WHAT TO PRODUCE:
Starting with the line that contains "If you could mark the right white" and stopping after the line that contains "<point>445,228</point>", return each line below exactly as written, with no others.
--- DATA FOR THIS EXERCISE Enclosed Below ---
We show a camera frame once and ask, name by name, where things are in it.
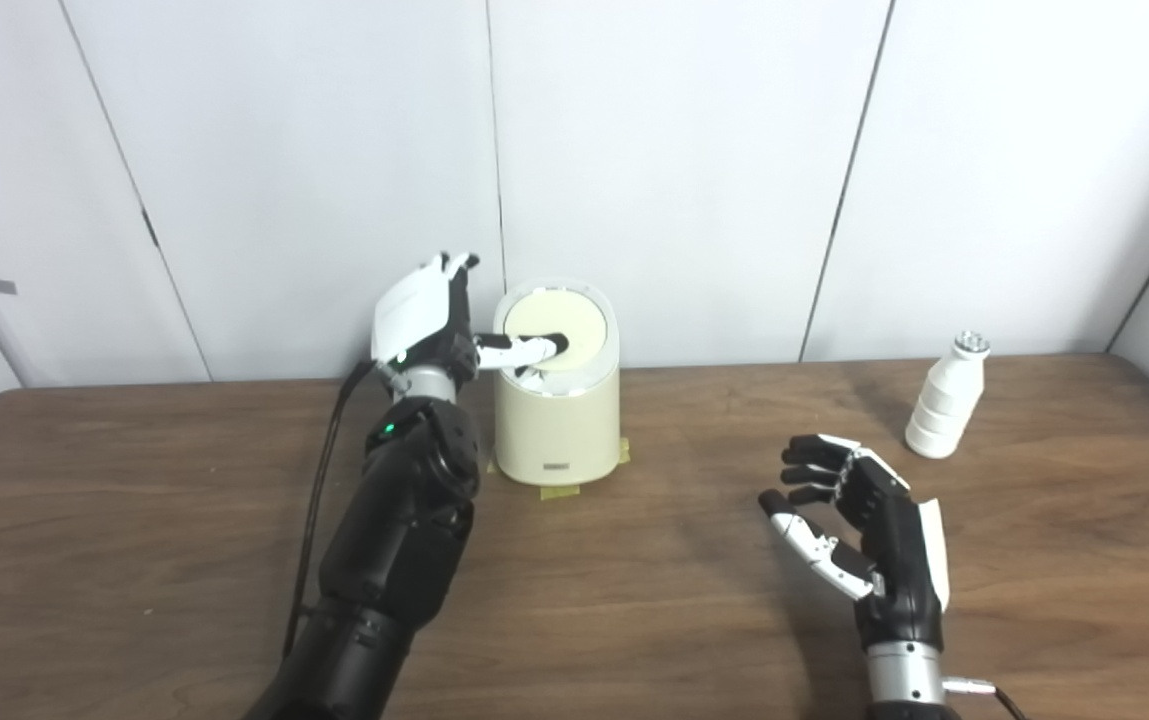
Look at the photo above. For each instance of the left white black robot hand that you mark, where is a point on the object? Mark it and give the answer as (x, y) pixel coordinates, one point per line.
(412, 315)

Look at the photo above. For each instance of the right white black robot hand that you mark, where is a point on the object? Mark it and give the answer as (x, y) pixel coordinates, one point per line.
(899, 570)

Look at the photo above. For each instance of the cream round bin lid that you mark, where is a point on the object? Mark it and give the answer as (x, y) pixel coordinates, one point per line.
(554, 315)

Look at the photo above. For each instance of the small white plastic bottle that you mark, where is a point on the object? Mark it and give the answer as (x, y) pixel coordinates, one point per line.
(942, 405)

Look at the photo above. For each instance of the cream-colored round bin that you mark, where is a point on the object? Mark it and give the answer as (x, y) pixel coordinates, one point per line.
(556, 435)

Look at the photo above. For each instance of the black wall panel hinge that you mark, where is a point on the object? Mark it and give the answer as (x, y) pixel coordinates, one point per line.
(148, 228)

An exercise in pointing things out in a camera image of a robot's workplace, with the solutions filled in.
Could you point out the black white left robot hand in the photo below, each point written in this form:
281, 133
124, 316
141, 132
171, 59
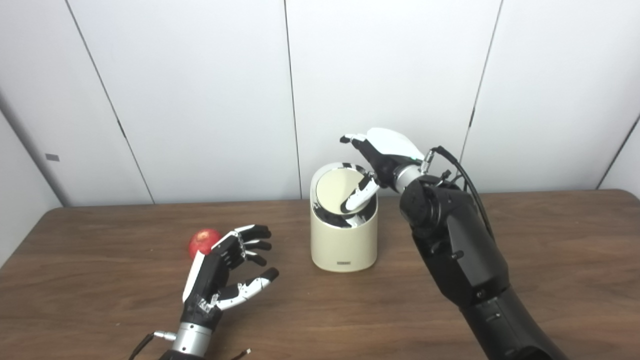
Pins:
205, 285

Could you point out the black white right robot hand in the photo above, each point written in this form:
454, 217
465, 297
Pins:
392, 145

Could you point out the red apple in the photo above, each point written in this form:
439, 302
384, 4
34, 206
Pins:
201, 241

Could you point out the cream round bin lid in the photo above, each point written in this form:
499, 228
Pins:
332, 190

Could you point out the cream-colored bin body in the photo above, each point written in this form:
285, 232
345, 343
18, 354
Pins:
342, 245

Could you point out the small grey wall label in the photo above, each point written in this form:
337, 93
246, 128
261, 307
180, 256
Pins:
52, 157

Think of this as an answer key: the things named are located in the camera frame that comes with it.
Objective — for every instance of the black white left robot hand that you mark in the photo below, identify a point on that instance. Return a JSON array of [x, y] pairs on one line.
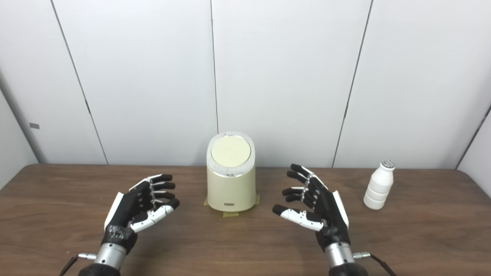
[[126, 211]]

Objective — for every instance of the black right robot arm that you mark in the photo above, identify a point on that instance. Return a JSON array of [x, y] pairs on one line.
[[340, 256]]

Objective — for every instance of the cream round bin lid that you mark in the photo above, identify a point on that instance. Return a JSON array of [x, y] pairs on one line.
[[231, 151]]

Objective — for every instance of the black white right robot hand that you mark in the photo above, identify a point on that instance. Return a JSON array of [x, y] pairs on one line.
[[326, 214]]

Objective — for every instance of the cream-colored round bin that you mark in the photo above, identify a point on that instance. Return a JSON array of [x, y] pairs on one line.
[[230, 189]]

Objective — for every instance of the small white plastic bottle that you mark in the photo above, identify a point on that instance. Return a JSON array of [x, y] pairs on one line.
[[378, 188]]

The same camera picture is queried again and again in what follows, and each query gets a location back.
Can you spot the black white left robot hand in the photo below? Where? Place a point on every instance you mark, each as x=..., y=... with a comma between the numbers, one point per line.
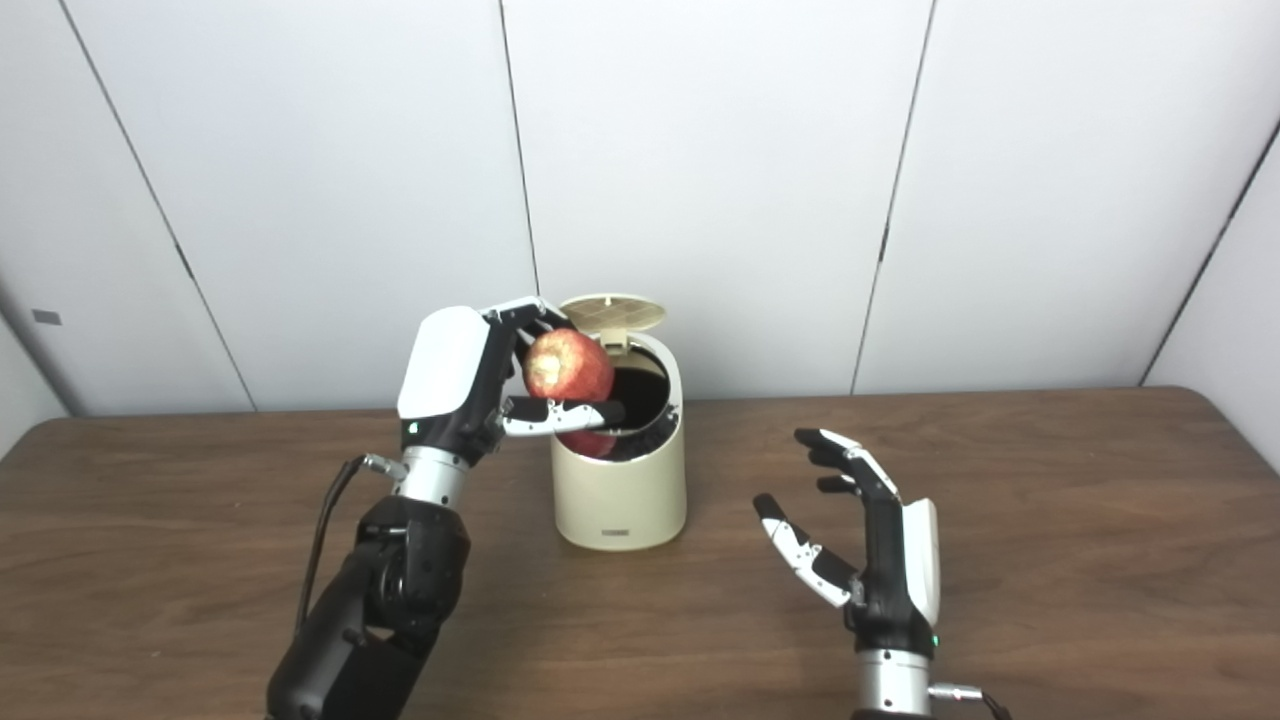
x=445, y=370

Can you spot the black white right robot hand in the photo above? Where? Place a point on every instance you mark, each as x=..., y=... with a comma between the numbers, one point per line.
x=890, y=580

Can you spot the red apple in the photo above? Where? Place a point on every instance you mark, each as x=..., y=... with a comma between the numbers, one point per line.
x=570, y=365

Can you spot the round cream bin lid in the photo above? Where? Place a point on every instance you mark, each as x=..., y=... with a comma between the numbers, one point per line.
x=615, y=310

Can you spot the cream-colored cylindrical bin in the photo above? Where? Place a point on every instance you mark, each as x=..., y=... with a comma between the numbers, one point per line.
x=620, y=500

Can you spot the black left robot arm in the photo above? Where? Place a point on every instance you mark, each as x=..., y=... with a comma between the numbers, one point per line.
x=390, y=590

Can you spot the small grey wall label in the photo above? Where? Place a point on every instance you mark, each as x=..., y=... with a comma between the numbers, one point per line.
x=46, y=317

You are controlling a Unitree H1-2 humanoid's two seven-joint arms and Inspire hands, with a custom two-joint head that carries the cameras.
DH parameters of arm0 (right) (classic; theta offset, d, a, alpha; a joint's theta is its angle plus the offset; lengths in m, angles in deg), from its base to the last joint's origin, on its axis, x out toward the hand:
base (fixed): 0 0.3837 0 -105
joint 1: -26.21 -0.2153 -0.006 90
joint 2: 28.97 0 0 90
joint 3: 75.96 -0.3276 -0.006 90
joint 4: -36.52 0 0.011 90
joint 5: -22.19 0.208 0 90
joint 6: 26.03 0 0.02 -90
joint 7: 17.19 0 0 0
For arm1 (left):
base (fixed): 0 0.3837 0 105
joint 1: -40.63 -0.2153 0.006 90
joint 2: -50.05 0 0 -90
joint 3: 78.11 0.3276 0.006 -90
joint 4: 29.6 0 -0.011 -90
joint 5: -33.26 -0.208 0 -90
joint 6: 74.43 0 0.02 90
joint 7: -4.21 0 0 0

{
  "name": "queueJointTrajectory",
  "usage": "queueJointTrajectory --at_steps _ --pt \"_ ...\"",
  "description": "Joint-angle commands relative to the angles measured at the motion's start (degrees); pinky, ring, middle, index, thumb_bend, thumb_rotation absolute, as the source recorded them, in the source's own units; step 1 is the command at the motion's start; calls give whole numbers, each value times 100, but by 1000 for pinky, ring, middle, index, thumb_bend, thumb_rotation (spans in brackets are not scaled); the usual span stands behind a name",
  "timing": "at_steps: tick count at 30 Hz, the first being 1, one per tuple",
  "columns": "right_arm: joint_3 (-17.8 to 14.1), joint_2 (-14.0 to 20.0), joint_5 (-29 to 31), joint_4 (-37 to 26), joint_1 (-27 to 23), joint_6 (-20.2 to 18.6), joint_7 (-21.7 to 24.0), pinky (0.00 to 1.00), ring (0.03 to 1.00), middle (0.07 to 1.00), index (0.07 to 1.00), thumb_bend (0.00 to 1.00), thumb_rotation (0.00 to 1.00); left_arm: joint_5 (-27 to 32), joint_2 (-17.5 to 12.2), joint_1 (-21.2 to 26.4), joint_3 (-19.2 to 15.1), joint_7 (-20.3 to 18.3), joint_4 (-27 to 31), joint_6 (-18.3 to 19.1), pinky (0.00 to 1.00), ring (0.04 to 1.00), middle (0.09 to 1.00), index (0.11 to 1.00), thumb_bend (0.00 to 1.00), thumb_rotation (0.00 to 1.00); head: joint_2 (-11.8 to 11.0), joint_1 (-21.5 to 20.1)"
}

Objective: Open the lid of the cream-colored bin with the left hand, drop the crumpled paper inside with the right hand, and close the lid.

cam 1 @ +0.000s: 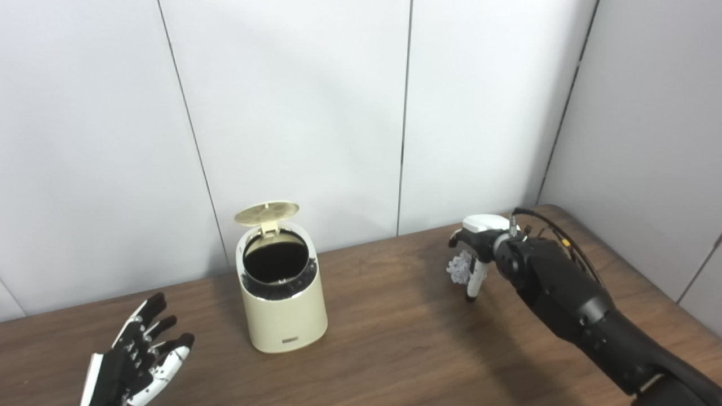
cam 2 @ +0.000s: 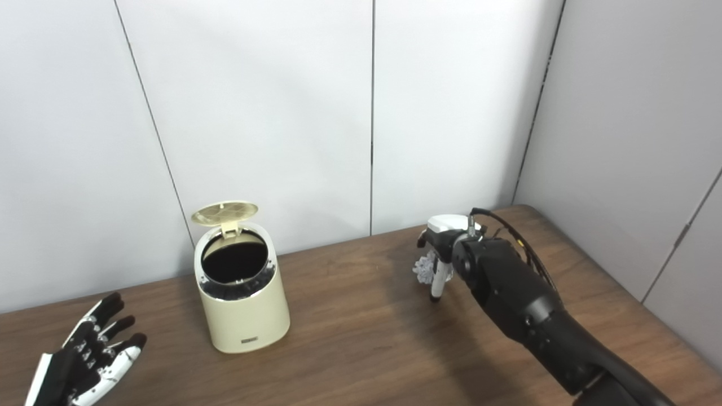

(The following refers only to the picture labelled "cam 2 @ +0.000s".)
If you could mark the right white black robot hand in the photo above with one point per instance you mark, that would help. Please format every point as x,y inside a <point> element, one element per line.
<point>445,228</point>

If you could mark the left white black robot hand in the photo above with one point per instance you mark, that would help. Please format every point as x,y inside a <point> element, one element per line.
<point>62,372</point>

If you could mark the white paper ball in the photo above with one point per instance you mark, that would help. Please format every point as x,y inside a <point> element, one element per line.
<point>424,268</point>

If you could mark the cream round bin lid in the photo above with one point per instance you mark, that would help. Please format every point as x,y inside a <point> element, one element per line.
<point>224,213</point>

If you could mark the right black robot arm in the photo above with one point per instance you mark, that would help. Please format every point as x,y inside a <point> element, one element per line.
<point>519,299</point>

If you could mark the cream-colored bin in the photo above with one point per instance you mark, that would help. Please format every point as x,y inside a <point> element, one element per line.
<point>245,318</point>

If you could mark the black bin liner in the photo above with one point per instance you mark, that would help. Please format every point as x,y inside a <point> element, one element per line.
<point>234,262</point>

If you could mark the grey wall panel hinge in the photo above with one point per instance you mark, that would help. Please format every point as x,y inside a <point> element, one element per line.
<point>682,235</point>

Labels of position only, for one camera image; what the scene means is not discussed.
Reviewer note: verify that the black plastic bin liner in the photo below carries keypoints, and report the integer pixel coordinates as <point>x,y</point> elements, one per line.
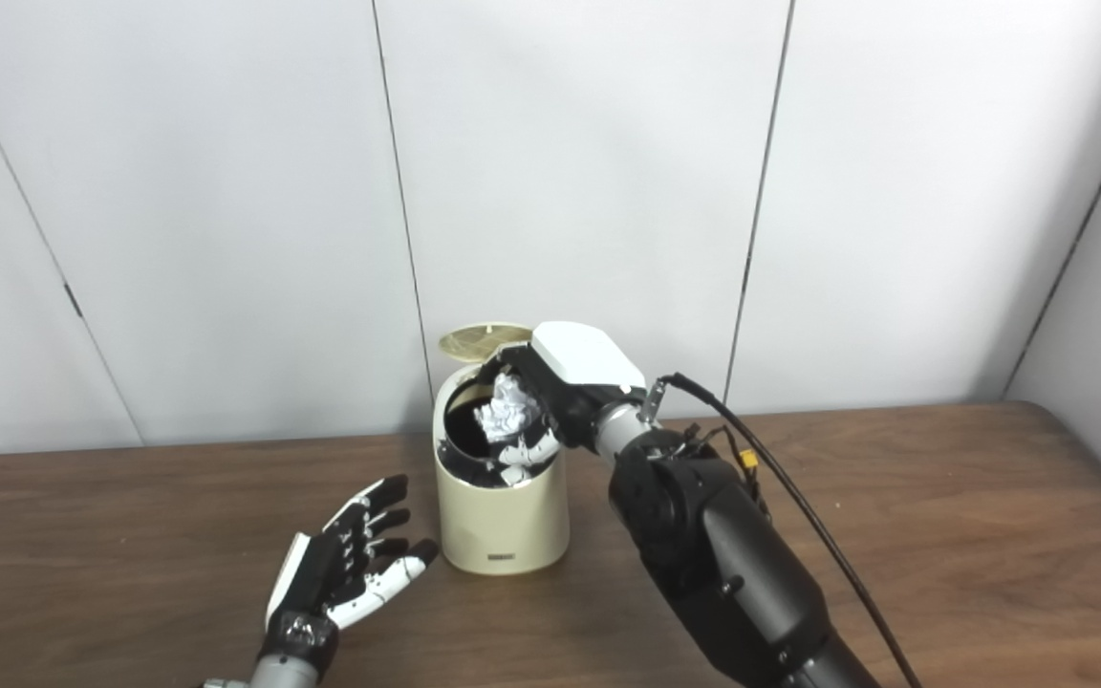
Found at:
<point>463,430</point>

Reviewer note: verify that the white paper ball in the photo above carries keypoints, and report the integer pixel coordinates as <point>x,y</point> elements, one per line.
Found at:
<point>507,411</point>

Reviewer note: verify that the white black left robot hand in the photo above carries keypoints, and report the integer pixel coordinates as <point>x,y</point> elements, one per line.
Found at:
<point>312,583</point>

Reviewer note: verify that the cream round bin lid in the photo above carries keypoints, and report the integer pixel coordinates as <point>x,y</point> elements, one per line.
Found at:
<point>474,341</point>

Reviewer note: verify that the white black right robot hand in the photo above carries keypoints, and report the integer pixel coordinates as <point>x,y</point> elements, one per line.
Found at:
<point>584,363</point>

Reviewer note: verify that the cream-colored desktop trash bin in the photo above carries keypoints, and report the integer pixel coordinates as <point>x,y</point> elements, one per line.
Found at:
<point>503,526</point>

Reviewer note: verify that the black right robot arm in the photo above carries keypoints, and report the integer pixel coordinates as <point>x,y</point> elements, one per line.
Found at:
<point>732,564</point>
--- End of Enclosed DATA FOR THIS EXERCISE ---
TASK RESULT:
If you could mark the right white black robot hand in the photo above with one point per instance you mark, that would help. Please format every point as x,y inside a <point> element, one element per line.
<point>445,228</point>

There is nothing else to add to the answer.